As conclusões apresentadas no estudo apontam para a identificação de uma estrutura bipolar, assim chamada por apresentar representações complementares e ao mesmo tempo antagônicas, sobre a sexualidade dos deficientes mentais. Giami (2004) constatou que a estrutura bipolar era constitutiva da representação no plano individual e intrapsíquico. A oposição e a complementaridade, que se designou como estrutura bipolar, existentes entre a dimensão de “anjo” e aquela de “fera” confirmaram-se pelas representações de “criança a ser protegida” e de “monstro a eliminar”. A oposição entre a figura do “anjo” e da “fera” aparece em última análise como uma estrutura fundamental das representações da sexualidade. “Uma representação que associa, num mesmo conjunto, as dimensões da falta e do excesso, presentes em cada um de nós e projetadas defensivamente nos outros” (GIAMI, 2004; p. 15).

Desta forma, o estudo de Giami (2004) fornece novos subsídios para os profissionais refletirem acerca de suas práticas e modos de pensar, que podem contribuir na busca de saídas originais dentro do contexto de atuação frente aos difíceis e dolorosos problemas que a sexualidade dos deficientes mentais coloca para as famílias e as instituições.

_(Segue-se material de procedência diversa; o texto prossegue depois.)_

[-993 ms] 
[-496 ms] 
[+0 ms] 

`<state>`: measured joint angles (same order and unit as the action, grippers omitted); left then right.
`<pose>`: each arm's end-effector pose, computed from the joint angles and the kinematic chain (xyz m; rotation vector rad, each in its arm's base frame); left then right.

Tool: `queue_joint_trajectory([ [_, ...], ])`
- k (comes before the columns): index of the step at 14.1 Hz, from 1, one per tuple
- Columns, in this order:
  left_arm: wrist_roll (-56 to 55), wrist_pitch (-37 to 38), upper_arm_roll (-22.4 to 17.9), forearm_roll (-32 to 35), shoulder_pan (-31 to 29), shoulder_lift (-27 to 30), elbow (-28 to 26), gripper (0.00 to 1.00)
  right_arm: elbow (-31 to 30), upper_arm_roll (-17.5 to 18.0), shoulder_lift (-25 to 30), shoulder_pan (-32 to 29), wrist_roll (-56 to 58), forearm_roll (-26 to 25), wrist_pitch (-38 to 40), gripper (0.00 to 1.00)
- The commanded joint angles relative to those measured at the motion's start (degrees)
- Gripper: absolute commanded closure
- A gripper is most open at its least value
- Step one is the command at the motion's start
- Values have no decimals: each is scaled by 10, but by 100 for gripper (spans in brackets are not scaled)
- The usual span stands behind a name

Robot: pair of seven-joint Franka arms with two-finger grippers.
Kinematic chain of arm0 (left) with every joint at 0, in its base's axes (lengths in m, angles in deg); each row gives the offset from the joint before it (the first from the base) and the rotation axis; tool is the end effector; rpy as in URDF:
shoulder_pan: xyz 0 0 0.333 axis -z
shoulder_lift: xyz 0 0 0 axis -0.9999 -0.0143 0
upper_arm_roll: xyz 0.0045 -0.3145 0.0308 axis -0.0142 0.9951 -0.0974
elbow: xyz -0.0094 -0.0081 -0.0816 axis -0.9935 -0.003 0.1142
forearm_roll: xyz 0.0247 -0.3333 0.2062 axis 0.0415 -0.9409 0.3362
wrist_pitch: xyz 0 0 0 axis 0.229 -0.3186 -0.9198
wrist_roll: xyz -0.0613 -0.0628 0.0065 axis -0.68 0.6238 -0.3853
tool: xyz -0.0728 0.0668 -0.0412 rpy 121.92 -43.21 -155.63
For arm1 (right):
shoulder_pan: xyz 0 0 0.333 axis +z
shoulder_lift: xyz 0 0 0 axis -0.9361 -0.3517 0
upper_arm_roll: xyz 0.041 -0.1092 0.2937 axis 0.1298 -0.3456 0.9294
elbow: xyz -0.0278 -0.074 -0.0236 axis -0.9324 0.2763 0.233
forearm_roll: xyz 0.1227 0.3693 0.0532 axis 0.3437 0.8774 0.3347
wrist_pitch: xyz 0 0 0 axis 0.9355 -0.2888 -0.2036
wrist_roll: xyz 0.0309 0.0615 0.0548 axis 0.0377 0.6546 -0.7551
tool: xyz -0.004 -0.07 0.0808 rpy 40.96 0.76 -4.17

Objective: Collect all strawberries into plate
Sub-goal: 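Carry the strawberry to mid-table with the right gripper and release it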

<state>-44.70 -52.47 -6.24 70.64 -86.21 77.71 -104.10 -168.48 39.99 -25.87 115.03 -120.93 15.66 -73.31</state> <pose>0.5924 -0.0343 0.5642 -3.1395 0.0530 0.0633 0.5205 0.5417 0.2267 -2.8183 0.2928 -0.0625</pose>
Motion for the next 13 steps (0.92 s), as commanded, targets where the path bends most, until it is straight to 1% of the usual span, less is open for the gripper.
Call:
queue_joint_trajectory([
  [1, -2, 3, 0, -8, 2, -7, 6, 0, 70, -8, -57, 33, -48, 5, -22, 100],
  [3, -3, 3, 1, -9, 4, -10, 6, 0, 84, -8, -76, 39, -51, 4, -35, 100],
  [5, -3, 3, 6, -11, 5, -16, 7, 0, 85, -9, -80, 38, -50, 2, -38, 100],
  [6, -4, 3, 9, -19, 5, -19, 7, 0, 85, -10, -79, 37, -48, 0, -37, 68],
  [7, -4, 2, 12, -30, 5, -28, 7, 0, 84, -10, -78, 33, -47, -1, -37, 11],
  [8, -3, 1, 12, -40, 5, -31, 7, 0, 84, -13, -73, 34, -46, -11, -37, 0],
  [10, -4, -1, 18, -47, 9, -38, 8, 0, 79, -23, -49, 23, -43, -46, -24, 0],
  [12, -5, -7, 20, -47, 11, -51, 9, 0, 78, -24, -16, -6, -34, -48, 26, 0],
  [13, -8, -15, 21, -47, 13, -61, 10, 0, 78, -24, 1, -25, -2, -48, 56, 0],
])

Tais referências trazem aporte fundamental para as discussões sobre as representações propostas no presente estudo, por considerarem que as regulações da sexualidade aparecem como resultado de compromissos entre as posições pessoais e as “realidades” institucionais. Também refletem a falta de correspondência entre o que se crê que se deva fazer e o que se realmente se faz.